Et, plein d’enthousiasme à l’idée d’unir prochainement en légitime mariage l’aristocratique minette de Mlle Marjon et son enfant adoptif né sur quelque gouttière dans les dernières classes de la société féline, il s’en alla exécuter les ordres de son maître.

Celui-ci acheva sa lettre, la sabla, la cacheta et la mit dans sa poche. Puis il alla chercher un sac de cuir et vida dedans le contenu des tiroirs de son secrétaire, mettant à part les papiers concernant John Vaughan qu’il tenait de Jefferson. Il en fit un rouleau qu’il cacheta après avoir glissé quelques mots à l’intérieur.

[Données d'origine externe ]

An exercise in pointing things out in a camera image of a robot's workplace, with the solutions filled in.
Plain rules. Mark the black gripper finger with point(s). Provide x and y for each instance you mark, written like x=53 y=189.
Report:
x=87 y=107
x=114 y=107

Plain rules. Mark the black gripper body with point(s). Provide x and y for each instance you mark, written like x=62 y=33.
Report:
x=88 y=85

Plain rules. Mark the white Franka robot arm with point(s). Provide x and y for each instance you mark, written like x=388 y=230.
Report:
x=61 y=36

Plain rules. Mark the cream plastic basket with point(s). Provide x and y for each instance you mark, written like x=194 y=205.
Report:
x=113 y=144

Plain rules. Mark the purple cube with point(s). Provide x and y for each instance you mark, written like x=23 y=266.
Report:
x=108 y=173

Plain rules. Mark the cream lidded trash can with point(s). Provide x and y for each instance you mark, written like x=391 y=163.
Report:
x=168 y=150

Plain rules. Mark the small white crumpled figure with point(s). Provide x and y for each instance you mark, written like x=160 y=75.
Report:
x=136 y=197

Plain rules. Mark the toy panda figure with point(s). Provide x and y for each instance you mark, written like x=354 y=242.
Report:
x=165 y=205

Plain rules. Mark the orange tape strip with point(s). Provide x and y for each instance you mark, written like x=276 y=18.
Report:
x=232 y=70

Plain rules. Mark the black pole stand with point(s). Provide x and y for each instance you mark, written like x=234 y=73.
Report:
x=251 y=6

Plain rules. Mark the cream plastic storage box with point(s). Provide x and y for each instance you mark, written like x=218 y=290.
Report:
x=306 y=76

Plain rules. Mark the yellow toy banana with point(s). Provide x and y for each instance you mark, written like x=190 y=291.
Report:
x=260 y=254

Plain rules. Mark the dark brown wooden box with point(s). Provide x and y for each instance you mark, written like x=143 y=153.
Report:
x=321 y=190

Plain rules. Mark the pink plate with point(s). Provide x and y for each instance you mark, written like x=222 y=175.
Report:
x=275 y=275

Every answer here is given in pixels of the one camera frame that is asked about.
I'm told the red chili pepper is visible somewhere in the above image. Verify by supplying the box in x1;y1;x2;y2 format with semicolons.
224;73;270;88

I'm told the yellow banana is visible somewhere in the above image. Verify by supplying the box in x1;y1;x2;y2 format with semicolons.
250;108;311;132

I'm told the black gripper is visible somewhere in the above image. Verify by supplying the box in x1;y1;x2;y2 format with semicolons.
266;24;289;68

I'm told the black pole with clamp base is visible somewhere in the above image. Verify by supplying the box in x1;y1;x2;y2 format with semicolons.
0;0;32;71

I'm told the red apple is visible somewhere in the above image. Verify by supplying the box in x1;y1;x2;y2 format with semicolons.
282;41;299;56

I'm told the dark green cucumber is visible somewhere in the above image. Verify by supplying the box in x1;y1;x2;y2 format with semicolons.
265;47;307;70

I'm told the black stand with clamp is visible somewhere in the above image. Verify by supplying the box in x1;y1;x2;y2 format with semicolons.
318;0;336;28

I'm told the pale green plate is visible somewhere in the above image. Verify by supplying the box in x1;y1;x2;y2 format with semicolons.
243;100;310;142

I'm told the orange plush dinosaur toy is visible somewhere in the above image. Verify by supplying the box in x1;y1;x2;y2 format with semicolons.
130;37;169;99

Ceci fait, il demeura un moment debout, bras croisés, au milieu de la bibliothèque, contemplant, perplexe, ses lugubres occupants qui avaient teint en rouge la plus grande partie de son tapis, hésitant sur le parti qu’il convenait de prendre.

La bonne règle des choses voulait qu’il alertât l’inspecteur de police le plus proche, autrement dit le sieur Lescaze qui habitait rue du Bac, juste à côté du marché Boulainvilliers mais il craignait un peu que les tracasseries policières ne le retardassent car il avait encore beaucoup à faire cette nuit et Lescaze, qu’il connaissait un peu, était sans doute l’homme le plus méticuleux, le plus lent et le plus paperassier de toute la police parisienne. D’autre part, filer sans avertir qui que ce soit, laisser les choses en l’état, c’était donner prise aux pires suppositions, aux pires accusations…

Il en était là de ses cogitations quand il entendit Pongo rentrer à l’écurie et, presque simultanément, le pas lourd et cadencé des soldats de la garde de Paris4 qui faisaient leur ronde. Se ruant à l’une des fenêtres donnant sur la rue, il l’ouvrit, aperçut en bas les six hommes vêtus de bleu et de rouge commandés par un caporal qui composaient l’escouade et se mit à crier « À la garde ! ».